A taxonomy helps users find information on your website, your intranet or any other digital repository. They do so by addressing the very challenges that make information discovery so difficult in the first place.


  • Manage the ambiguity in language so that all of the concepts and terminology in your content is understood in the proper context. 
  • Allow you to designate meaning for all of the terms, acronyms and concepts that matter for your business and make sure that your content is tagged accordingly. 
  • Transform your enterprise content into actionable intelligence by linking data across information repositories and silos together. 

So, how can you leverage taxonomies at your organization?  

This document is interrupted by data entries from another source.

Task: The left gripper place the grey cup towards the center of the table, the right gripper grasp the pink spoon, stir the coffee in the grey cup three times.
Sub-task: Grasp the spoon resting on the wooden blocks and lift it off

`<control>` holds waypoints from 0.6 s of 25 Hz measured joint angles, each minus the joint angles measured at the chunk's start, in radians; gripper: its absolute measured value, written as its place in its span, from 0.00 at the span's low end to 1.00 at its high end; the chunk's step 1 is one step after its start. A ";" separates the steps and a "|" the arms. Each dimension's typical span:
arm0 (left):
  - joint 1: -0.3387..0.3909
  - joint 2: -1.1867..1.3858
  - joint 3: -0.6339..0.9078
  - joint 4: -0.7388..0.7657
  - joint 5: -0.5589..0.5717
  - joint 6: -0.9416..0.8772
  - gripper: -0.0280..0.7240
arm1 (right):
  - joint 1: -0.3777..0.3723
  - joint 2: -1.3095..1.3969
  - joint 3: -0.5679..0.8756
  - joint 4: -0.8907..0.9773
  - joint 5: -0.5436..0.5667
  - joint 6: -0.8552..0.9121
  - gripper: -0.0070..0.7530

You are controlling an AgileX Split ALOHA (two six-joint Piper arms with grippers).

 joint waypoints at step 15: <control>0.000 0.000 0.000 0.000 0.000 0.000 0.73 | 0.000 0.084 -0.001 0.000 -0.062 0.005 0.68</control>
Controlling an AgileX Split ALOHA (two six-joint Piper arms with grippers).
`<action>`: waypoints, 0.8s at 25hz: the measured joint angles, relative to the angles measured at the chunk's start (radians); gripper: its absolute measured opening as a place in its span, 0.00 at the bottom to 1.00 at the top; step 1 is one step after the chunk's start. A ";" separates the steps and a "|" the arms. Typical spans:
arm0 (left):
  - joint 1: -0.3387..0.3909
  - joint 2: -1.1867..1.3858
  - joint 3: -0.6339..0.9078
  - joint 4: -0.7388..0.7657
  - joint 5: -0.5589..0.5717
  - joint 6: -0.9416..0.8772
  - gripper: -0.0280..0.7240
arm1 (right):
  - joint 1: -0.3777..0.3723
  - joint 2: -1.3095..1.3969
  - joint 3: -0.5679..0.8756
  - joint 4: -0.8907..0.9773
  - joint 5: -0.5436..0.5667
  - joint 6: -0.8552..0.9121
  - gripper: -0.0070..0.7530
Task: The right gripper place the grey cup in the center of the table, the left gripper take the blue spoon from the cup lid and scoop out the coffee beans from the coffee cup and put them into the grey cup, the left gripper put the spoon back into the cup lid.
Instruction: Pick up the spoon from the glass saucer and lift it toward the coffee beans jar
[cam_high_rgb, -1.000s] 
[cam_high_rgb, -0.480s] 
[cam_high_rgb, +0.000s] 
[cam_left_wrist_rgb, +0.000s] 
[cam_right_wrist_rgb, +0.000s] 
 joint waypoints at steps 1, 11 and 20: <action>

Taxonomy Options: Build, Borrow or Both?  

The good news is that you have options depending on the organizational preferences and technology you can leverage.   

A great starting point is to consider the following questions:   

  • Are there any existing standard taxonomies for your industry or the one you are targeting?   
  • Do you have any information, or in-house knowledge (aka folksonomies), that you can leverage?   

Luckily, you don’t have to start from scratch.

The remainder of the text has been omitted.